__What is required__: Check each line below for the word "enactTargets", then please report how many lines have it and nothing more.

__Data__:

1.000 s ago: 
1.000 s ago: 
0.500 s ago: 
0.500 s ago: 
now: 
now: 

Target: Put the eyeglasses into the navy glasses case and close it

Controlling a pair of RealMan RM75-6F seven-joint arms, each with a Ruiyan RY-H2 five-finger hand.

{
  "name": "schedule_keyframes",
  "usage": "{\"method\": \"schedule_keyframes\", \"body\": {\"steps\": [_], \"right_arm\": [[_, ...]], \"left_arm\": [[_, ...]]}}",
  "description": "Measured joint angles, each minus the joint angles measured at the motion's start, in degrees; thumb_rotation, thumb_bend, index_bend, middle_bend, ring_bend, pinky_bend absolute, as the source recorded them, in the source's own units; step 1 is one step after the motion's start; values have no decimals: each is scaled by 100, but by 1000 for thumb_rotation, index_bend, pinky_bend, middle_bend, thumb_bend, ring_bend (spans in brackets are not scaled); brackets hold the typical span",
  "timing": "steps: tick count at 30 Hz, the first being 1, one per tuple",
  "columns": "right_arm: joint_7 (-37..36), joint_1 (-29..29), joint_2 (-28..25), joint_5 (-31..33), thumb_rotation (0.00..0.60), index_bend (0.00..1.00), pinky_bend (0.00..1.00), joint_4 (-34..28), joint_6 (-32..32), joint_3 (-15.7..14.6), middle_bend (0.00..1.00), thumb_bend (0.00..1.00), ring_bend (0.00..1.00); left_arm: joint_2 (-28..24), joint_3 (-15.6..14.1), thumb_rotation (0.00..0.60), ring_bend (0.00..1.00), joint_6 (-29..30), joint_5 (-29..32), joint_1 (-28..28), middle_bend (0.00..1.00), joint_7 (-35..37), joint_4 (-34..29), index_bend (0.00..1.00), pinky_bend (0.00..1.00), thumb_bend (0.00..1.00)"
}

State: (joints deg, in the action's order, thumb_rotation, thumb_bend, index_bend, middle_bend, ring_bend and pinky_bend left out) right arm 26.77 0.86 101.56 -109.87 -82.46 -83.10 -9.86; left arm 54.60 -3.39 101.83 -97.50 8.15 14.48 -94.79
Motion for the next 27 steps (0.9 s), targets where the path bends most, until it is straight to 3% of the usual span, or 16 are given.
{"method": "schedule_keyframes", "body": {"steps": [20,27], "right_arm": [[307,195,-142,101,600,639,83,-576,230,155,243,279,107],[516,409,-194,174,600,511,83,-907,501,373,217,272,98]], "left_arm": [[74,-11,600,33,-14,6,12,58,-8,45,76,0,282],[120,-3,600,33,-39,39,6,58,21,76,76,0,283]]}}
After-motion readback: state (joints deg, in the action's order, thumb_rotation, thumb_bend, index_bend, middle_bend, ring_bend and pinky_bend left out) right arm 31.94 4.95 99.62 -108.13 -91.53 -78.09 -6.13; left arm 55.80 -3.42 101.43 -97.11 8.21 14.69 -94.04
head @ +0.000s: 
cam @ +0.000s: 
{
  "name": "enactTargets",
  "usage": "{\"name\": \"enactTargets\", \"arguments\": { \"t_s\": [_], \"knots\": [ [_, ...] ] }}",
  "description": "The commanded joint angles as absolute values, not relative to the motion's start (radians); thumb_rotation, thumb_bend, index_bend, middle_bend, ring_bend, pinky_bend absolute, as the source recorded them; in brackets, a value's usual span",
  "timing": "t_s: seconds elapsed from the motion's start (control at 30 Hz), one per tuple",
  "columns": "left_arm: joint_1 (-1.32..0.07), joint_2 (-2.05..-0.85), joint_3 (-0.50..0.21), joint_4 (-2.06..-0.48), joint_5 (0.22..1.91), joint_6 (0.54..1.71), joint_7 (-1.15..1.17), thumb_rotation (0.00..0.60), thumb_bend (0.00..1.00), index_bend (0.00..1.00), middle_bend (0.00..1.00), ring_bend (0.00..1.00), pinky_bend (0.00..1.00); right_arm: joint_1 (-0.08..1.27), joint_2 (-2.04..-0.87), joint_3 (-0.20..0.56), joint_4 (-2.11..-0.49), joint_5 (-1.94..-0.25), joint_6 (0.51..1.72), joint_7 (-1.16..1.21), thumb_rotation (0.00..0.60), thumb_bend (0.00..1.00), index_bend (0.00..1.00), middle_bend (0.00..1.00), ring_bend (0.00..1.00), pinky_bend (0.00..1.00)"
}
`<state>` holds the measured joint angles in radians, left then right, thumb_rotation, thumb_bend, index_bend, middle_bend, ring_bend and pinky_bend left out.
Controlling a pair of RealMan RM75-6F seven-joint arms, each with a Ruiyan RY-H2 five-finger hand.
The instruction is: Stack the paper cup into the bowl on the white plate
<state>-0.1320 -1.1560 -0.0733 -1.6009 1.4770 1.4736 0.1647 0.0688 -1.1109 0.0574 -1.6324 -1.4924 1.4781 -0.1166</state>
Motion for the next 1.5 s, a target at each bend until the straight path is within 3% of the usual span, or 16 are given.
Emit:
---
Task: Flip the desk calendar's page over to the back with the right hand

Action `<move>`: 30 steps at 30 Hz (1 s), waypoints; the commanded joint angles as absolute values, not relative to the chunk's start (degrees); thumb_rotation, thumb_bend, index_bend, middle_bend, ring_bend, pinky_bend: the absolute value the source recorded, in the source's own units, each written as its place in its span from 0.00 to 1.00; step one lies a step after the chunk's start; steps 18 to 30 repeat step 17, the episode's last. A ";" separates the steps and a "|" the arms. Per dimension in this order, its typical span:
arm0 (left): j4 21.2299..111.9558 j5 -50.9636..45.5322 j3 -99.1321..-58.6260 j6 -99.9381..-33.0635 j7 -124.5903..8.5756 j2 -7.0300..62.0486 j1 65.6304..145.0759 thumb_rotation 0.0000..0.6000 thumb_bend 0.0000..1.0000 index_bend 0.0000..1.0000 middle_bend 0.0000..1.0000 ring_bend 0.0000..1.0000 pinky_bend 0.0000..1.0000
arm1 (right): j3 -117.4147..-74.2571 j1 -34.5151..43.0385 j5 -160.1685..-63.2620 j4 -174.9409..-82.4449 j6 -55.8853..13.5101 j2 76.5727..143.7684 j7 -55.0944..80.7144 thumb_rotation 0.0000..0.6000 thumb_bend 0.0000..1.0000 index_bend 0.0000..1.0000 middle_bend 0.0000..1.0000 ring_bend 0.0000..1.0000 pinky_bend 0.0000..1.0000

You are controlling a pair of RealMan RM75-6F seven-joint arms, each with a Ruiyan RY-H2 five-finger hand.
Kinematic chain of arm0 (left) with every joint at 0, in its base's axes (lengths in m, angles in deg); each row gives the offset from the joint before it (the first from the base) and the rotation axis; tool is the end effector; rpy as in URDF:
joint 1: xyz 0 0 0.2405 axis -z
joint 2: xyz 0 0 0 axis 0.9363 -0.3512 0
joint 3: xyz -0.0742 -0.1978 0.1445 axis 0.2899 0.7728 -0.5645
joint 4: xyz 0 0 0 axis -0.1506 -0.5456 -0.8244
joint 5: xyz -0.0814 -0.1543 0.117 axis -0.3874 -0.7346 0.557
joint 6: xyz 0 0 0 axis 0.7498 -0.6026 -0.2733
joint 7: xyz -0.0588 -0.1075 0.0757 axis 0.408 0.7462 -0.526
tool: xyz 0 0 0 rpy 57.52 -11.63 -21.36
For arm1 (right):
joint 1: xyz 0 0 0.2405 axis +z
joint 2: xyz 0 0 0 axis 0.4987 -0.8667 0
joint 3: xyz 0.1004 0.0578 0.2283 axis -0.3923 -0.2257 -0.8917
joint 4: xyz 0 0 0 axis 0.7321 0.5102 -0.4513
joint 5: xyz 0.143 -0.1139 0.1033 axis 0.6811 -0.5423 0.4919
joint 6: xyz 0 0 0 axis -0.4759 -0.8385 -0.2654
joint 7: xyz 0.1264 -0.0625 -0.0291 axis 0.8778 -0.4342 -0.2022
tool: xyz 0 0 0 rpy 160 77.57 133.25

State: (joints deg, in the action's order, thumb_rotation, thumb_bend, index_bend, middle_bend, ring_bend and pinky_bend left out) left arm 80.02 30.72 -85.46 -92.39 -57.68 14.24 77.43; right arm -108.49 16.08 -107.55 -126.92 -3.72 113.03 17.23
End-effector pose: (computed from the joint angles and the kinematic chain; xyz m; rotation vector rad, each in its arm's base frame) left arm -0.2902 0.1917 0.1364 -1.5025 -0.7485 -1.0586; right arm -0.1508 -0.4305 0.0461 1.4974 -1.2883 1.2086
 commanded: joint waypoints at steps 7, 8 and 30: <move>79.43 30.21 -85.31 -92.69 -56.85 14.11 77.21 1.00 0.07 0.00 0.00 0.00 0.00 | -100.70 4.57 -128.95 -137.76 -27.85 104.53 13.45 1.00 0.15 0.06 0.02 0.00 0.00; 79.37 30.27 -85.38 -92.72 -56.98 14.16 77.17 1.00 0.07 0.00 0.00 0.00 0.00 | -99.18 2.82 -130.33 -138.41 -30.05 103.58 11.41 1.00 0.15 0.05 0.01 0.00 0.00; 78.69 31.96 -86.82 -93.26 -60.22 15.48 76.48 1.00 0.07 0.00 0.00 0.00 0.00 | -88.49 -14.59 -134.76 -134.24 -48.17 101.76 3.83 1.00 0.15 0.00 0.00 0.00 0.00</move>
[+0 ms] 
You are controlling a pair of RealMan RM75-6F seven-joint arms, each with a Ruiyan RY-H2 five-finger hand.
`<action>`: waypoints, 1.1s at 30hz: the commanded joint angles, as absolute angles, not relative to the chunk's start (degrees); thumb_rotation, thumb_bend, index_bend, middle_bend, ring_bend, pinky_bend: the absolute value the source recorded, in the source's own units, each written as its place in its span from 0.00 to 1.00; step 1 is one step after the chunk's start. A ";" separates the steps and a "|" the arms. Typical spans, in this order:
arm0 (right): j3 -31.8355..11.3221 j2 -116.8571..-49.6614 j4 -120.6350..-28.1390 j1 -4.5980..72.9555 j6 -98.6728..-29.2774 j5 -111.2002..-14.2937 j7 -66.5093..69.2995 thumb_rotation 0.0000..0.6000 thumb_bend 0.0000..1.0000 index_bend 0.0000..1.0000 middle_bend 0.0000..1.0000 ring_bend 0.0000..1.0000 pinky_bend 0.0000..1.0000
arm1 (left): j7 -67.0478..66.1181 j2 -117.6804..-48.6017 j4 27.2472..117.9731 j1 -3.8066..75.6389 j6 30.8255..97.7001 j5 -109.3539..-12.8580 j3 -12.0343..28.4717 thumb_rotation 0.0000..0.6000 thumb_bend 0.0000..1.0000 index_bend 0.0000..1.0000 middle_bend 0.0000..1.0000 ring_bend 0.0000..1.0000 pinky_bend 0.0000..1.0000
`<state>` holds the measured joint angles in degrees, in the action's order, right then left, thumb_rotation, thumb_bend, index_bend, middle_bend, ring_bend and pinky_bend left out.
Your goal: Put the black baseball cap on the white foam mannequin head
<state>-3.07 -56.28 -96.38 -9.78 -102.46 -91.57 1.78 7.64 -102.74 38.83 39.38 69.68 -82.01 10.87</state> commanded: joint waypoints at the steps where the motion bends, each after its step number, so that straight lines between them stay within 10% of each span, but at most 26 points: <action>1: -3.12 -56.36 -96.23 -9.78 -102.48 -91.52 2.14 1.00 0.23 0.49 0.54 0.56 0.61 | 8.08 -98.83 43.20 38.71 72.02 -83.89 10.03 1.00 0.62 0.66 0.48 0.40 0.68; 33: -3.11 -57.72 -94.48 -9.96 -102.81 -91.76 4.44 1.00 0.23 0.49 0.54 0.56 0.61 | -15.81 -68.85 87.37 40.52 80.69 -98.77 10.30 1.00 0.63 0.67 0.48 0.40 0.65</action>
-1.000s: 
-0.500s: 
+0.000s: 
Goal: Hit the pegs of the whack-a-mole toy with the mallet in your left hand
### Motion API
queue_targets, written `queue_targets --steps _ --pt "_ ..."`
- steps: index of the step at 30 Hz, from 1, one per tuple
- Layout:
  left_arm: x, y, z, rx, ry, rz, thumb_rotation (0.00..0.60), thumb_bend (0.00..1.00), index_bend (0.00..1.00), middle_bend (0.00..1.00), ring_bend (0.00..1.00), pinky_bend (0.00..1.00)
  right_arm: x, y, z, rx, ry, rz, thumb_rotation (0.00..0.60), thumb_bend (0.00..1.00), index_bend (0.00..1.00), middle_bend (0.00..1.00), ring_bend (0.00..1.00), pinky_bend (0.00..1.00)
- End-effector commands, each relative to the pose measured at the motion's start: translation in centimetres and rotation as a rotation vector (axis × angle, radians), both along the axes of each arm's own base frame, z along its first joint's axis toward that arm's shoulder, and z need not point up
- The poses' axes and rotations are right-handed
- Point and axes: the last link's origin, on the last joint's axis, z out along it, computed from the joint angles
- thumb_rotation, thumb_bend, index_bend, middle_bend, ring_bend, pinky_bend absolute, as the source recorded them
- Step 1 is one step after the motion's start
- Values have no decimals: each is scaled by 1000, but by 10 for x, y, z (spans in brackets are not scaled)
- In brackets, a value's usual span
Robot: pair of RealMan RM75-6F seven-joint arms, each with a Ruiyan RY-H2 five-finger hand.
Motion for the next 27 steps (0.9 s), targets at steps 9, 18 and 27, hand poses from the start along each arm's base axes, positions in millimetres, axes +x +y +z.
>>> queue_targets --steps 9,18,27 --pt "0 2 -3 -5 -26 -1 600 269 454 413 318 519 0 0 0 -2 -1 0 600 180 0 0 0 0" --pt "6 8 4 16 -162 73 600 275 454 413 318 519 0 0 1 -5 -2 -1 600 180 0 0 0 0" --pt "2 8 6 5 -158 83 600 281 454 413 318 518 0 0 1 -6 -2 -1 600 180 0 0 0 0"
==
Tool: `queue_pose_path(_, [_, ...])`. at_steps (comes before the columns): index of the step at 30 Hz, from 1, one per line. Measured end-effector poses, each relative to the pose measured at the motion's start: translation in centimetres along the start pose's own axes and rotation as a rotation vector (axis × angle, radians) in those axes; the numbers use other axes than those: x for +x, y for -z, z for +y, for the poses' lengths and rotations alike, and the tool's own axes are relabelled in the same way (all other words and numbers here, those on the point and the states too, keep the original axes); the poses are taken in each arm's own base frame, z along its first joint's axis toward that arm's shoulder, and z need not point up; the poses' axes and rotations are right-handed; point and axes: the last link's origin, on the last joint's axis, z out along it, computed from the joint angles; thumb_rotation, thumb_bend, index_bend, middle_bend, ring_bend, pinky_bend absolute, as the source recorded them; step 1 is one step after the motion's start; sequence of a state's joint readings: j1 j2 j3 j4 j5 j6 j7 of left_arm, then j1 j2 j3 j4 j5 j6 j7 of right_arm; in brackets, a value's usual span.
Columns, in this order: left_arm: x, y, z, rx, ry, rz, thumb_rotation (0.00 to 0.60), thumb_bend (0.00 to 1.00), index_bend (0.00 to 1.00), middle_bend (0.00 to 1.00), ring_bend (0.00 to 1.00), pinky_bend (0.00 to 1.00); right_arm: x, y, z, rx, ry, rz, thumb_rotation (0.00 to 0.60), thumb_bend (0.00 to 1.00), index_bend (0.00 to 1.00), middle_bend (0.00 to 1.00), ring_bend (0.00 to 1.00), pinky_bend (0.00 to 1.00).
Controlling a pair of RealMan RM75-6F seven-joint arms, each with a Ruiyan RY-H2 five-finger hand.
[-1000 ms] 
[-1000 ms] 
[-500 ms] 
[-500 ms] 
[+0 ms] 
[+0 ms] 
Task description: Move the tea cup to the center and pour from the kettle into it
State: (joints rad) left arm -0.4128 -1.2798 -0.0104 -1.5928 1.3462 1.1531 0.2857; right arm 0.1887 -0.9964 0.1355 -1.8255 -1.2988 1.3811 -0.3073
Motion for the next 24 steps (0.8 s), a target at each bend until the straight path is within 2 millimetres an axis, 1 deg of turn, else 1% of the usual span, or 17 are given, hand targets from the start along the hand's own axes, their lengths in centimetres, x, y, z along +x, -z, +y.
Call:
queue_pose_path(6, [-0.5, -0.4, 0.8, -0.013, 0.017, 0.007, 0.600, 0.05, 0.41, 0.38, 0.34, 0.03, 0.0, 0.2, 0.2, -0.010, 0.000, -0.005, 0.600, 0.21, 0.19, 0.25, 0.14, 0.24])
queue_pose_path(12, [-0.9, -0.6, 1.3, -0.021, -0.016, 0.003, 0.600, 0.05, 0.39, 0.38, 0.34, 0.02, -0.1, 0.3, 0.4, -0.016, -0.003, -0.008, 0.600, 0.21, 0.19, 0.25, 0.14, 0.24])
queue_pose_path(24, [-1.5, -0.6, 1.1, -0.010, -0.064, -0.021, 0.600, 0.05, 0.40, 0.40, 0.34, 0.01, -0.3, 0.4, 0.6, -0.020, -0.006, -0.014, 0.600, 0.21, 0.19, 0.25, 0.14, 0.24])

__Worked solution__: 2